The genus Caragana comprises deciduous perennial shrubs or small trees that are widely distributed across Eastern Europe and temperate Asia (Fang et al., 2014; Yao et al., 2021). They have important ecological and economic value, including playing a key role in vegetation succession from shifting dunes to sandy grasslands, helping to restore degraded land by fixing atmospheric nitrogen, forming shelterbelts for crops and pastures, serving as supplemental livestock forage (leaves and flowers), providing fuel (re-sprouted shoots) for local farmers and aiding in preventing desertification and soil erosion (Fang et al., 2008, 2013). C. korshinskii, one of the most important drought-resistant species in this genus, is widely distributed in desert areas where the MAP is less than 200 mm and has long, dense trichomes on both leaf sides. Its congener, C. sinica, which has no leaf trichomes, is distributed in humid environments, where the MAP is more than 1400 mm (Fang et al., 2011, 2017). In this study, both species were studied to gain insight into the role of leaf trichomes in absorbing dew and ameliorating water relations, Kleaf and gas exchange. We hypothesized that the species that grow in arid environments (C. korshinskii) would use leaf trichomes to absorb dew efficiently to prevent a rapid decrease in Ψleaf, Kleaf, and gas exchange, which would lower the soil water content level at which 50% Kleaf (Kleaf RSWC50), photosynthesis (A RSWC50), and stomatal conductance (gs RSWC50) loss occurred in response to dehydration. We also hypothesized that a closely related species that grows in humid environments (C. sinica) would have higher values of Kleaf RSWC50, A RSWC50, and gs RSWC50.
2 MATERIALS AND METHODS
2.1 Experimental site and plant materials
The experiment was conducted at Lanzhou University, Lanzhou, Gansu Province, China (Yuzhong campus, 35°51′N, 104°07′S, altitude 1620 m) in naturally lit glasshouses with average environmental conditions (temperature, 23 ± 2°C; humidity, 40–60%). We selected two Caragana species that occur in regions with dramatically different MAP. C. korshinskii grows widely in arid environments. It has pinnate compound leaves with 12–16 leaflets (Figure 1), and its leaves are covered with dense trichomes on both the adaxial (upper) and abaxial (lower) surfaces. C. sinica grows in humid environments and has four leaflets and no trichomes (Figure 1).
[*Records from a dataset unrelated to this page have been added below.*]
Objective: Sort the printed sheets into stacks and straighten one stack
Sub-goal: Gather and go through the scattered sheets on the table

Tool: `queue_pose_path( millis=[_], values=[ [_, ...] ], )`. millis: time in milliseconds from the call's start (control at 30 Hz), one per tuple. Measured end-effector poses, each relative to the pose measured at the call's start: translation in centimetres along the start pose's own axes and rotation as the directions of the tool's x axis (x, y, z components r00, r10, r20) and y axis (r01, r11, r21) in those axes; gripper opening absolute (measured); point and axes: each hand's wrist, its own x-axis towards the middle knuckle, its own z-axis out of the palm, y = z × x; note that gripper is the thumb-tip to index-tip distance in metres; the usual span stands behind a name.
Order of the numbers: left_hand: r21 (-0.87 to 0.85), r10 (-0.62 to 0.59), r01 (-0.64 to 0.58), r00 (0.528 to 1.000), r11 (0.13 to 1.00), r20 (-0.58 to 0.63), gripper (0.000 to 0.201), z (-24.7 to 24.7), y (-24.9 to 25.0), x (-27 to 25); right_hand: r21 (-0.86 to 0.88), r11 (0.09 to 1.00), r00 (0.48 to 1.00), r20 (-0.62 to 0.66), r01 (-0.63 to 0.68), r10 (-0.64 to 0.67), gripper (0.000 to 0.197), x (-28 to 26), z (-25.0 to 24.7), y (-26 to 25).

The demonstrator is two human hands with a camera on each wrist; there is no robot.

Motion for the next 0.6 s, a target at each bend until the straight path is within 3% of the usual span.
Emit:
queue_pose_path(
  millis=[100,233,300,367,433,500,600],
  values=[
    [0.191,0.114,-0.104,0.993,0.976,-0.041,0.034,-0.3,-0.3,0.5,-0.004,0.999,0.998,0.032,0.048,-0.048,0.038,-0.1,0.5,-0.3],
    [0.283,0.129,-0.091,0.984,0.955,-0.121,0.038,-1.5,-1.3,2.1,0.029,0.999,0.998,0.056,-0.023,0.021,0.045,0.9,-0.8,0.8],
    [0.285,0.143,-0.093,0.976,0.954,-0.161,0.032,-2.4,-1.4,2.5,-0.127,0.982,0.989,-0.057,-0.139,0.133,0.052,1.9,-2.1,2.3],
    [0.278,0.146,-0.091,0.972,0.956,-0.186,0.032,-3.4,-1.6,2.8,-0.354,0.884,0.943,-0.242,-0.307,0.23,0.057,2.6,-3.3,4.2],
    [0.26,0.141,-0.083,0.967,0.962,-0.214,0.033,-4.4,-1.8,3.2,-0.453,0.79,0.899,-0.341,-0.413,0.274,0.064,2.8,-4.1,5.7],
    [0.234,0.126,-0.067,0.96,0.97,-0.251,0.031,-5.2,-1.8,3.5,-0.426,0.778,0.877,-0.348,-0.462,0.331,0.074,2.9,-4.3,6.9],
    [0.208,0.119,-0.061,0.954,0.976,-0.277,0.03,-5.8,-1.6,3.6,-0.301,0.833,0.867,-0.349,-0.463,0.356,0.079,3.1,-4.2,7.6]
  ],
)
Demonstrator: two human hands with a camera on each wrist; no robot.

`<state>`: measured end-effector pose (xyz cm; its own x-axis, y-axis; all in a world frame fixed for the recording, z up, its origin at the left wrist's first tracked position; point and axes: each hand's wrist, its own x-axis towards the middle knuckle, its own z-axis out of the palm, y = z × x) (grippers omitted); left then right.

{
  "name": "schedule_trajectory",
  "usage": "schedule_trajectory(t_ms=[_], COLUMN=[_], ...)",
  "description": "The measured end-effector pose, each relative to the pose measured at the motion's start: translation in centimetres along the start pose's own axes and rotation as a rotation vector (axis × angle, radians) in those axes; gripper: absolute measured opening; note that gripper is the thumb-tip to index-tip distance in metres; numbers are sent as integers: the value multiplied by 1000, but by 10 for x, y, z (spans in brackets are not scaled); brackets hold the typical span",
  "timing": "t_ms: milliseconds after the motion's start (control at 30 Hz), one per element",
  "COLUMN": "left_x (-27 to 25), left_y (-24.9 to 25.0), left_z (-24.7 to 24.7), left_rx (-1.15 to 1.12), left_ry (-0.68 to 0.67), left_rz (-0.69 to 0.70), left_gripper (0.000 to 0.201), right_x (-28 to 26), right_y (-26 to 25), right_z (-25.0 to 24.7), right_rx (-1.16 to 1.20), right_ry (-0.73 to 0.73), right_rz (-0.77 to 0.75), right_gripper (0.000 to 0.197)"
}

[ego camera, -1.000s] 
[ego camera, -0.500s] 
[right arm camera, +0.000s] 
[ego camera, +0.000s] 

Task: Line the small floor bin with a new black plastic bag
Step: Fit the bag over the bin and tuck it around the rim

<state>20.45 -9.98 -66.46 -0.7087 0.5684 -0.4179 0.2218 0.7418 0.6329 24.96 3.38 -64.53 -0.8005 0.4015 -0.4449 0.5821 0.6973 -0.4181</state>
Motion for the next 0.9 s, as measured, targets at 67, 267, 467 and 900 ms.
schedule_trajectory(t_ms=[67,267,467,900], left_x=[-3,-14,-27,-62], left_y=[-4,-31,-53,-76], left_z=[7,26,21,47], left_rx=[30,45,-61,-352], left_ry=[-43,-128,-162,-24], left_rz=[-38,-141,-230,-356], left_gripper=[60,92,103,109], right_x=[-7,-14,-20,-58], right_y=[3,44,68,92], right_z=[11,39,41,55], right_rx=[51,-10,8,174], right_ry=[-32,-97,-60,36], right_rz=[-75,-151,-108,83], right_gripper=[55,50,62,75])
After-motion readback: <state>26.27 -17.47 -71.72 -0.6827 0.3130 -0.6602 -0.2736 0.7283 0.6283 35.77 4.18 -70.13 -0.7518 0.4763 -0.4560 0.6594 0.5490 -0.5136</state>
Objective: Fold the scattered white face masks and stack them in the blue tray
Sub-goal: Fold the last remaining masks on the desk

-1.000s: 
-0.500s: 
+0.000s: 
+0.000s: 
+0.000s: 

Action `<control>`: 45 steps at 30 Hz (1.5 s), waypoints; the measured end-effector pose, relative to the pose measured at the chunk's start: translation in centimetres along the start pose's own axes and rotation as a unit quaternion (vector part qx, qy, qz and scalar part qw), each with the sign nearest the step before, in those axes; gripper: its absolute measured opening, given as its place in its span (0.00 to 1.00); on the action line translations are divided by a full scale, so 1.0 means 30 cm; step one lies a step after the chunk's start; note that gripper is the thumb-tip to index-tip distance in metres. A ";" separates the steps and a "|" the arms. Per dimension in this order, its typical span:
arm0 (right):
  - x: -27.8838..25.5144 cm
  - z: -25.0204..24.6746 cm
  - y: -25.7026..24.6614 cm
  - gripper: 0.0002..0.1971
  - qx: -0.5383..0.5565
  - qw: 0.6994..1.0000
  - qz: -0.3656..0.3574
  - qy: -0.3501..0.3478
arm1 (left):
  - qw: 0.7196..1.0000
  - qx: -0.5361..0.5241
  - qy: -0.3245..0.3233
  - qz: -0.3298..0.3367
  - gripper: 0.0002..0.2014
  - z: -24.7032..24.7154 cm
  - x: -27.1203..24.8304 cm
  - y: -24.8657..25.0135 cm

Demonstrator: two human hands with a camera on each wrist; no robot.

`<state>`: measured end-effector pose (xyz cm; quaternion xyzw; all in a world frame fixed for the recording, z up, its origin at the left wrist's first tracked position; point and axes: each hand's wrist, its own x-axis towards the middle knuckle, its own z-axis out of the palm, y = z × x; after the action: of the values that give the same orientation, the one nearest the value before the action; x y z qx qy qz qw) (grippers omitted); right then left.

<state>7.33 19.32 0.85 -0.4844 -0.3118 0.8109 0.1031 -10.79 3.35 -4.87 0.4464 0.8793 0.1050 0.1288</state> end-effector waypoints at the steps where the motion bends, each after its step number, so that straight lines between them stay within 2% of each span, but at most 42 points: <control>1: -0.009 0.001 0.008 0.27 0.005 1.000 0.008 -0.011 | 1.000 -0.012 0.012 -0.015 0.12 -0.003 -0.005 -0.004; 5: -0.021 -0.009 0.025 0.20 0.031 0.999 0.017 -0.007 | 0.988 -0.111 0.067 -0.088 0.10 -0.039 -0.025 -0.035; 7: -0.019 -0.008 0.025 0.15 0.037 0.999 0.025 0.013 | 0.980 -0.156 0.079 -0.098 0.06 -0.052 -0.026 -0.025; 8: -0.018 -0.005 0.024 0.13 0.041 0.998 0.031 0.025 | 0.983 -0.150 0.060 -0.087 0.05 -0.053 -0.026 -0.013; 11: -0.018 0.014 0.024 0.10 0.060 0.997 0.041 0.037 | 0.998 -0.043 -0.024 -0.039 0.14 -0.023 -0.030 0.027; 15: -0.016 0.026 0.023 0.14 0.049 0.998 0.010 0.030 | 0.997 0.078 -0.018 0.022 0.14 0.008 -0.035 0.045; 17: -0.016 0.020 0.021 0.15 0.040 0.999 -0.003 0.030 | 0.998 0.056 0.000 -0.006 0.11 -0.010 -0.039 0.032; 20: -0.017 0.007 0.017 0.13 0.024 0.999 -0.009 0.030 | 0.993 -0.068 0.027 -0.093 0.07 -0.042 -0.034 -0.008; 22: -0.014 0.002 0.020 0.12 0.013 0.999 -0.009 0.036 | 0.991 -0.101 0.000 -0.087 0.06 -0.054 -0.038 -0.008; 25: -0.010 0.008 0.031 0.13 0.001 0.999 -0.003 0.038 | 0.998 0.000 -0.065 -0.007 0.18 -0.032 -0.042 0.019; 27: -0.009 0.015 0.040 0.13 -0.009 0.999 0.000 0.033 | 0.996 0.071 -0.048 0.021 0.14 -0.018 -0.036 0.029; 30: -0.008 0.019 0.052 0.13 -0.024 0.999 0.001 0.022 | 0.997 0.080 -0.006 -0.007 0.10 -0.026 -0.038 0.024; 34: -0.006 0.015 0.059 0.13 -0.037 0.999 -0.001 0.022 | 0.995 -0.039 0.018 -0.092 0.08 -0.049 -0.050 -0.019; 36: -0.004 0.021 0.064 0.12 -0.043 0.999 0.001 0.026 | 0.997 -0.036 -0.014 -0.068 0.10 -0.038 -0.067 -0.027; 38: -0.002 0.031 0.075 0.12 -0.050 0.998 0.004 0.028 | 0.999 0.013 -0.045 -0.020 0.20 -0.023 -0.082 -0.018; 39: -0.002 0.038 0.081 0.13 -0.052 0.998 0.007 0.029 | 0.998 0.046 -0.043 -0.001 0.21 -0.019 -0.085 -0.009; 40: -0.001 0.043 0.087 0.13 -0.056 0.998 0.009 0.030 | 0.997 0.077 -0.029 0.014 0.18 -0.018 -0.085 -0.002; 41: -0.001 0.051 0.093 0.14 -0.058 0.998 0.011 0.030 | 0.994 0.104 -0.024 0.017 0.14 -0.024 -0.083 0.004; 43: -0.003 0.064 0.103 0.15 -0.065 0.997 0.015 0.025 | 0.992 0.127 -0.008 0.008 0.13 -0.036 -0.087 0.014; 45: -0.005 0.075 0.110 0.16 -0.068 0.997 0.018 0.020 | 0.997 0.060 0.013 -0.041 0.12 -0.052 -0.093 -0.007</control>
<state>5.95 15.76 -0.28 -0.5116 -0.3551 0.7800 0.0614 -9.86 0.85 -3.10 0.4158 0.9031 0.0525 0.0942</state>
In June 2017, seeds of C. korshinskii were collected from wild populations at physiological maturity when the pods changed color from green to brown. After collection, ripe pods were spread out in the laboratory at 20°C until they opened, and the seeds were removed. The seeds were stored at 4°C until the start of the experiment. In February 2018, seeds were placed in Petri dishes lined with wet filter paper for germination at 20°C. After germination, when the seedling roots were approximately 0.3 mm long, three seedlings were transferred into each of 100 plastic pots for each species, that were 270 mm high and 170 mm in diameter and contained 3.6 kg of a 1:1 (v:v) mixture of sieved peat soil and Perlite. C. sinica does not form seeds, so C. sinica tissue was cultured from more than 50 individuals as described by Yao et al. (2021). Then, the tissue-cultured seedlings of C. sinica were moved to pots (one individual per pot, 100 pots). All pots received ample amount of water and nutrient supply. Eighty to ninety percent of RSWC was maintained by weighing the pots and replacing the lost water every 2 days.
2.2 Experimental design
In the growing season of June 2019, 16-month-old healthy plants of both species with a height about 1.0 m were randomly chosen for measurements of physiological parameters. Three treatments were imposed: well-watered (WW), drought stress with dew (DS & D), and drought stress with no dew (DS & ND) (10 replicates of each treatment for both species). WW plants were irrigated every 2 days to maintain approximately 80–90% RSWC by weighing the pots every day. In the DS & D and DS & ND treatments, water was withheld throughout the experiment until the RSWC reached approximately 5%. As a previous dew assessment showed that considerable dew formation takes place between 03:00 and 06:00 am, each pot of the DS & D treatment was sprayed with 10 ml distilled water (artificial dew) at 03:00 h on a daily basis following the protocols described by Breshears et al. (2008). During the experiment, Ψleaf, Kleaf, gas exchange, and RSWC were measured every day for approximately 25 days.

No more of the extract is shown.